Ellen Griffin recalls the first time she took Magill, her 9-year-old Golden Retriever, to meet a patient in a nursing home.
The man was blind and had Alzheimer’s disease. He had stopped responding to the people around him when Griffin brought her dog to the nursing home through a program called Happy Tails Pet Therapy.
“I told him I wished he could see Magill,” the Sandy Springs woman said. “He’s a beautiful blonde dog with a black nose.”
The man didn’t respond immediately, she said. But after a few minutes, he started petting the long-haired dog. “Then he began mumbling ‘59 down the aisle.’ “
She didn’t understand, but she didn’t ask what he meant. “We’re taught not to question what an Alzheimer’s patient says,” she said.
She debated whether to tell the wife what her husband had said. Luckily, she did.
“She started crying,” Griffin said, “and then explained it was their 59th wedding anniversary.
“He couldn’t see a calendar to know what day it was. Up until the time he started petting Magill, he hadn’t responded to his wife in a couple of weeks. She told me that if I never did another thing for anyone else, this was it.”
Griffin has been involved with Happy Tails since she took Magill to that nursing home approximately seven years ago. She’s been a team leader for the group and served as the organization’s president.
The Center for the Human-Animal Bond at Purdue University School of Veterinary Medicine studies how people and animals influence each other’s psychological and physiological state. The research shows people who connect with animals experience decreased blood pressure, reduced anxiety and a general feeling of well being.
In metro Atlanta, Happy Tails volunteers report similar reactions when they arrive at places like The Zone at Scottish Rite Hospital in Sandy Springs or at local nursing homes with their dogs, cats and rabbits.
Happy Tails, a nonprofit organization founded in 1991 by Atlanta veterinarian Dr. Carla Courtney, is Atlanta’s oldest and largest nonprofit animal-assisted therapy and animal-assisted activity organization.
Nearly 350 Happy Tails volunteers take their pets to more than 100 facilities across the metro Atlanta area. Happy Tails teams serve people of all ages with physical, social, emotional and cognitive needs.

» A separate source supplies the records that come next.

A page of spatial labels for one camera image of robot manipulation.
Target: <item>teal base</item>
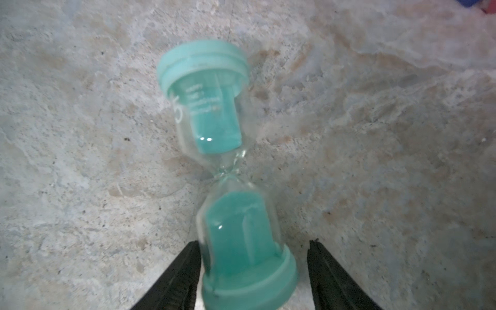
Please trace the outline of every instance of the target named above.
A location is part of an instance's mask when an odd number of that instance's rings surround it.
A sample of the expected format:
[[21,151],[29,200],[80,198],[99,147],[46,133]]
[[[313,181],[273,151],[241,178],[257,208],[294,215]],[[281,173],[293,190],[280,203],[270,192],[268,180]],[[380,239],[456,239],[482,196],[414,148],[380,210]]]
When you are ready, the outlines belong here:
[[298,282],[296,261],[284,246],[280,265],[266,278],[246,287],[233,283],[233,289],[215,288],[203,275],[202,297],[207,310],[276,310],[292,295]]

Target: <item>gray stone surface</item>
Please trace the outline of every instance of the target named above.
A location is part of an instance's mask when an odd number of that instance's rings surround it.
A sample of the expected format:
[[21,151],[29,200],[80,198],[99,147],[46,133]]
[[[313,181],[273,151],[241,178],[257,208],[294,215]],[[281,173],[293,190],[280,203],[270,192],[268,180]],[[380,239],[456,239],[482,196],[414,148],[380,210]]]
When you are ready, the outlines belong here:
[[455,0],[0,1],[0,308],[128,309],[212,180],[162,53],[250,55],[257,144],[313,309],[317,238],[384,309],[496,309],[496,17]]

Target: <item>sand timer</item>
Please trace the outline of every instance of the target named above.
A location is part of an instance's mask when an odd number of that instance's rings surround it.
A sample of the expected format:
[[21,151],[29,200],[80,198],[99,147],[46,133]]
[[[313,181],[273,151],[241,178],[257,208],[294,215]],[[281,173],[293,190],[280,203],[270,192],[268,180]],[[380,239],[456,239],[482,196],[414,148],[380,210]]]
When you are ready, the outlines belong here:
[[196,216],[208,310],[275,310],[298,278],[273,204],[236,172],[256,136],[248,73],[244,53],[223,41],[180,45],[157,67],[182,151],[217,179]]

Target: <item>teal plastic cap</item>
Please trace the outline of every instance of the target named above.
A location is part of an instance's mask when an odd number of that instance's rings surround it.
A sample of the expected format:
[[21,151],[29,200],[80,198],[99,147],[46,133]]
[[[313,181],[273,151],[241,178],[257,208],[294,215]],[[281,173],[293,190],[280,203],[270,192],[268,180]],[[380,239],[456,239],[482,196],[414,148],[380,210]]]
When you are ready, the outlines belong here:
[[[265,274],[265,277],[248,286],[240,285],[244,278],[257,274]],[[203,275],[202,282],[203,303],[207,310],[276,310],[293,294],[298,272],[294,256],[284,246],[280,257],[262,263],[246,274],[239,274],[225,283],[214,283]]]
[[160,59],[157,78],[162,91],[169,95],[169,88],[180,78],[209,69],[237,73],[237,83],[242,85],[236,88],[240,90],[249,83],[249,66],[244,52],[219,40],[193,41],[171,49]]

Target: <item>red object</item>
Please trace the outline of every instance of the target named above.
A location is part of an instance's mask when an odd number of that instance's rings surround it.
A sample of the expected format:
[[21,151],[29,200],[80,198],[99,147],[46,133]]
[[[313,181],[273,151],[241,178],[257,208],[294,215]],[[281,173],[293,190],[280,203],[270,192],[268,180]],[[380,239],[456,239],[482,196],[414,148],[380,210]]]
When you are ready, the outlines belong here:
[[496,14],[496,0],[492,0],[486,9],[483,9],[486,14]]

You’ll find them in a variety of settings, including hospitals, children’s centers, shelters, nursing homes, health facilities, respite care centers and special-needs programs. There are currently 50 groups on the waiting list for future visits.
Happy Tails volunteers have been visiting Lenbrook, a continuing care retirement community in Buckhead, for nearly 10 years. “They come once a month, but I wish we could get them here more often,” said Darla Carringer, activities coordinator for healthcare at Lenbrook.

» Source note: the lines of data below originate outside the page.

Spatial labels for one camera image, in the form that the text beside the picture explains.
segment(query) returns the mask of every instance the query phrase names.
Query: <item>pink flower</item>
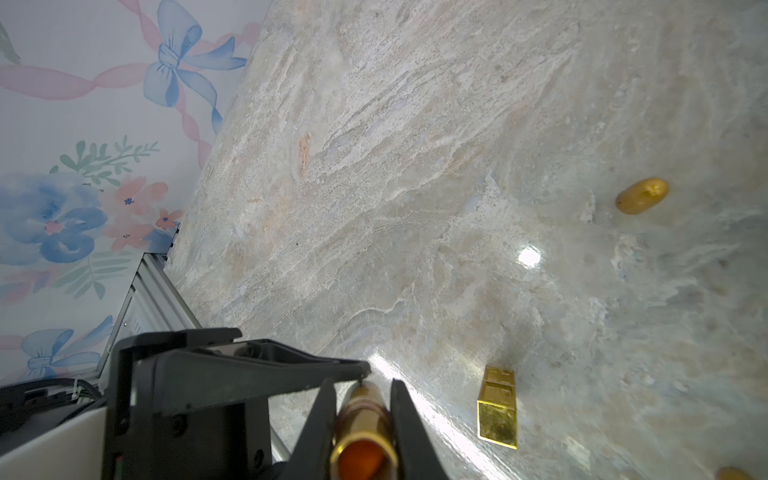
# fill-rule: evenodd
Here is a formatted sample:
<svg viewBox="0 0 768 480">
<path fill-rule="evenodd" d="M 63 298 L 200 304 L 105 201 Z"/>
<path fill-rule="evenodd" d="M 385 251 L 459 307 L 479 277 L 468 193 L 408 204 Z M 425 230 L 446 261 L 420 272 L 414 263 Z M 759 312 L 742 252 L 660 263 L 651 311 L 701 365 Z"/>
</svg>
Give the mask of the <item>pink flower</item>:
<svg viewBox="0 0 768 480">
<path fill-rule="evenodd" d="M 155 225 L 162 228 L 163 230 L 168 230 L 169 228 L 176 228 L 176 224 L 174 220 L 178 220 L 179 218 L 181 218 L 182 215 L 184 215 L 184 212 L 182 210 L 176 210 L 169 214 L 168 210 L 161 208 L 160 219 L 155 223 Z"/>
<path fill-rule="evenodd" d="M 152 233 L 154 227 L 148 223 L 138 223 L 132 218 L 118 218 L 117 222 L 107 225 L 104 229 L 106 237 L 115 239 L 112 243 L 113 252 L 119 252 L 127 245 L 138 249 L 145 249 L 149 246 L 149 242 L 144 240 L 144 237 Z"/>
<path fill-rule="evenodd" d="M 129 217 L 130 215 L 146 215 L 152 212 L 152 204 L 162 201 L 168 193 L 168 186 L 163 182 L 152 185 L 147 183 L 146 177 L 131 179 L 129 175 L 118 191 L 113 194 L 105 194 L 102 197 L 101 209 L 116 217 Z"/>
</svg>

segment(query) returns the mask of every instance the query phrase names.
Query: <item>green leaves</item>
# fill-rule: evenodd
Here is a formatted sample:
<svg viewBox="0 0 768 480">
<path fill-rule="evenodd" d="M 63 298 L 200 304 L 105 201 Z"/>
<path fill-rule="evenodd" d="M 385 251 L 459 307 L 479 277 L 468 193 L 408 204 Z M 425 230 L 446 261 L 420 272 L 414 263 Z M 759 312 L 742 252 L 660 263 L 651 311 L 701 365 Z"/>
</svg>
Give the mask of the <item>green leaves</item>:
<svg viewBox="0 0 768 480">
<path fill-rule="evenodd" d="M 8 32 L 5 31 L 2 23 L 0 23 L 0 52 L 2 52 L 6 60 L 17 65 L 21 63 L 21 58 L 14 51 L 11 37 L 8 36 Z"/>
<path fill-rule="evenodd" d="M 104 285 L 101 285 L 99 282 L 94 282 L 94 290 L 96 290 L 96 296 L 98 296 L 99 300 L 103 299 L 104 294 L 107 292 Z"/>
<path fill-rule="evenodd" d="M 115 155 L 111 156 L 107 154 L 107 144 L 91 144 L 88 146 L 88 152 L 86 154 L 85 140 L 80 140 L 75 146 L 74 150 L 78 156 L 75 161 L 67 154 L 63 154 L 59 157 L 60 162 L 67 168 L 80 173 L 83 177 L 89 179 L 93 184 L 101 185 L 102 180 L 106 180 L 110 184 L 116 187 L 120 187 L 120 181 L 117 178 L 112 177 L 115 175 L 123 174 L 124 172 L 132 172 L 132 169 L 125 167 L 127 161 L 121 161 L 125 158 L 133 158 L 134 162 L 139 163 L 141 157 L 149 157 L 153 152 L 160 151 L 157 148 L 157 142 L 152 145 L 144 144 L 133 145 L 128 144 L 128 136 L 123 136 L 123 143 L 114 142 Z M 59 172 L 59 166 L 55 165 L 49 171 L 50 174 Z"/>
<path fill-rule="evenodd" d="M 67 289 L 64 291 L 64 295 L 74 293 L 73 298 L 76 299 L 85 295 L 93 287 L 98 299 L 102 300 L 104 295 L 107 294 L 107 287 L 102 282 L 120 276 L 125 277 L 126 273 L 130 273 L 128 267 L 131 265 L 131 261 L 133 261 L 133 258 L 130 252 L 93 253 L 85 259 L 85 262 L 87 262 L 85 265 L 78 265 L 83 260 L 73 264 L 73 266 L 78 267 L 56 280 L 54 287 L 61 288 L 66 286 Z M 67 268 L 72 268 L 72 266 L 62 268 L 62 272 Z"/>
<path fill-rule="evenodd" d="M 72 280 L 80 278 L 80 275 L 85 273 L 86 270 L 88 270 L 87 266 L 81 266 L 77 270 L 67 273 L 62 278 L 56 280 L 56 283 L 53 284 L 54 288 L 59 288 L 60 286 L 64 286 L 67 283 L 70 283 Z"/>
<path fill-rule="evenodd" d="M 77 265 L 80 265 L 81 263 L 83 263 L 83 260 L 78 260 L 77 262 L 72 263 L 64 263 L 61 265 L 61 267 L 59 267 L 58 273 L 59 275 L 64 275 L 67 272 L 71 272 Z"/>
<path fill-rule="evenodd" d="M 89 289 L 89 288 L 91 288 L 91 286 L 92 286 L 93 284 L 94 284 L 94 283 L 93 283 L 93 280 L 92 280 L 92 281 L 90 281 L 90 282 L 86 283 L 85 285 L 83 285 L 83 288 L 81 288 L 80 290 L 78 290 L 78 292 L 77 292 L 77 293 L 74 295 L 74 298 L 76 298 L 76 299 L 77 299 L 77 298 L 80 298 L 81 296 L 85 295 L 85 292 L 87 292 L 87 291 L 88 291 L 88 289 Z"/>
<path fill-rule="evenodd" d="M 72 161 L 72 159 L 69 157 L 69 155 L 61 155 L 58 158 L 66 167 L 70 167 L 74 171 L 80 170 L 78 166 Z"/>
</svg>

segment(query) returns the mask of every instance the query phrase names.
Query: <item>gold egg-shaped object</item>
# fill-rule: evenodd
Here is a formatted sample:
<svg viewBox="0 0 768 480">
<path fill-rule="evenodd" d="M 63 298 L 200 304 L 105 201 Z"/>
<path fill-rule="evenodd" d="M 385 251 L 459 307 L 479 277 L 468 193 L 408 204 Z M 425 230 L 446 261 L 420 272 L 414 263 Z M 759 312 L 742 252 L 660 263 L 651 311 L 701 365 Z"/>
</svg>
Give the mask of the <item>gold egg-shaped object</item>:
<svg viewBox="0 0 768 480">
<path fill-rule="evenodd" d="M 717 472 L 717 480 L 755 480 L 752 475 L 738 468 L 726 467 Z"/>
<path fill-rule="evenodd" d="M 670 191 L 670 186 L 660 178 L 640 180 L 616 197 L 616 208 L 627 215 L 642 214 L 661 202 Z"/>
</svg>

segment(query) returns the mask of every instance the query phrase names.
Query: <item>black bracket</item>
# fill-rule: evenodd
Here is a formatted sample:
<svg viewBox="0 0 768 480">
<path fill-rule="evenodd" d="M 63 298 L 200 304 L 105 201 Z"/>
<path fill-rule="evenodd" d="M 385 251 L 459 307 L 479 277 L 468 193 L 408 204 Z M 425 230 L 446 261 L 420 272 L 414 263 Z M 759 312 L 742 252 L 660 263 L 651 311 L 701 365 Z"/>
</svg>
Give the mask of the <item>black bracket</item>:
<svg viewBox="0 0 768 480">
<path fill-rule="evenodd" d="M 238 329 L 145 333 L 113 349 L 102 478 L 248 478 L 272 463 L 269 396 L 362 379 L 367 362 L 312 356 Z"/>
<path fill-rule="evenodd" d="M 335 382 L 361 380 L 367 362 L 312 356 L 268 339 L 233 343 L 238 329 L 145 333 L 113 349 L 103 480 L 327 480 Z M 273 465 L 272 395 L 320 386 L 290 460 Z M 405 383 L 390 413 L 401 480 L 448 480 Z"/>
</svg>

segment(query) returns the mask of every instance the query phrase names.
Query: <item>gold oval object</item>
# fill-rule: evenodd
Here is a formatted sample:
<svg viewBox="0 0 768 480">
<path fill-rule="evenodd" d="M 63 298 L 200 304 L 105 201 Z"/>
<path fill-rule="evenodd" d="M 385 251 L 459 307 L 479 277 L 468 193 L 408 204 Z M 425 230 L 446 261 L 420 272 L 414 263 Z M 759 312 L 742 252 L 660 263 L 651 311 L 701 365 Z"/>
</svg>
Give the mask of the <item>gold oval object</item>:
<svg viewBox="0 0 768 480">
<path fill-rule="evenodd" d="M 669 184 L 660 178 L 640 180 L 616 197 L 616 208 L 627 215 L 642 214 L 661 202 L 669 190 Z"/>
<path fill-rule="evenodd" d="M 738 468 L 726 467 L 717 472 L 717 480 L 755 480 L 752 475 Z"/>
<path fill-rule="evenodd" d="M 381 465 L 375 468 L 375 474 L 363 474 L 361 468 L 370 466 L 376 459 L 375 451 L 362 448 L 366 443 L 379 447 L 383 453 Z M 384 406 L 384 398 L 379 388 L 371 382 L 360 382 L 352 386 L 342 403 L 339 416 L 336 418 L 333 450 L 330 457 L 332 480 L 345 480 L 344 465 L 357 465 L 363 476 L 346 475 L 349 478 L 366 478 L 366 480 L 394 480 L 397 478 L 398 459 L 392 438 L 392 420 Z M 358 455 L 357 462 L 343 458 L 347 455 Z"/>
</svg>

“We’re always looking for more people who want to share their love of their pets with others,” said Kristen Stone, the group’s public relations representative.
Valerie King, a Happy Tails volunteer in Dunwoody and Sandy Springs for more than two years, takes her 6-year-old dog, Daisy, on Happy Tails visits four to six times a month.
“Daisy is a good therapy dog, but I get a lot out of it as well,” King said. “I enjoy watching what happens when clients of all types interact with her. The strong bond we’ve developed also is rewarding.”
King said dogs in the therapy program need to be “proactively full of love” for meeting and interacting with other people and animals. Sometimes there are six to eight sets of hands simultaneously reaching out to pet or hold them. Dogs can’t be frightened by loud noises, wheelchairs, IV pulls or walkers. “They need the calm temperament to ignore all that and to do what they’re supposed to do,” she said.
She’s seen how animals can make a difference in the way patients react.
“There was a quiet teenage girl at Peachford who was standing apart from the other sometimes boisterous teens,” King said. “She hadn’t said anything during the two or three days she had been there. A coordinator asked her if she would like to pet Daisy. After petting the dog for a couple of minutes, the girl whispered her name. Something about petting this fluffy little white dog made her feel safe and comfortable enough to do that.”
Carringer echoes those sentiments.
She said, “Some of the residents who can’t talk or don’t respond to anybody else will pet the animals and smile. That to me is just an amazing thing.”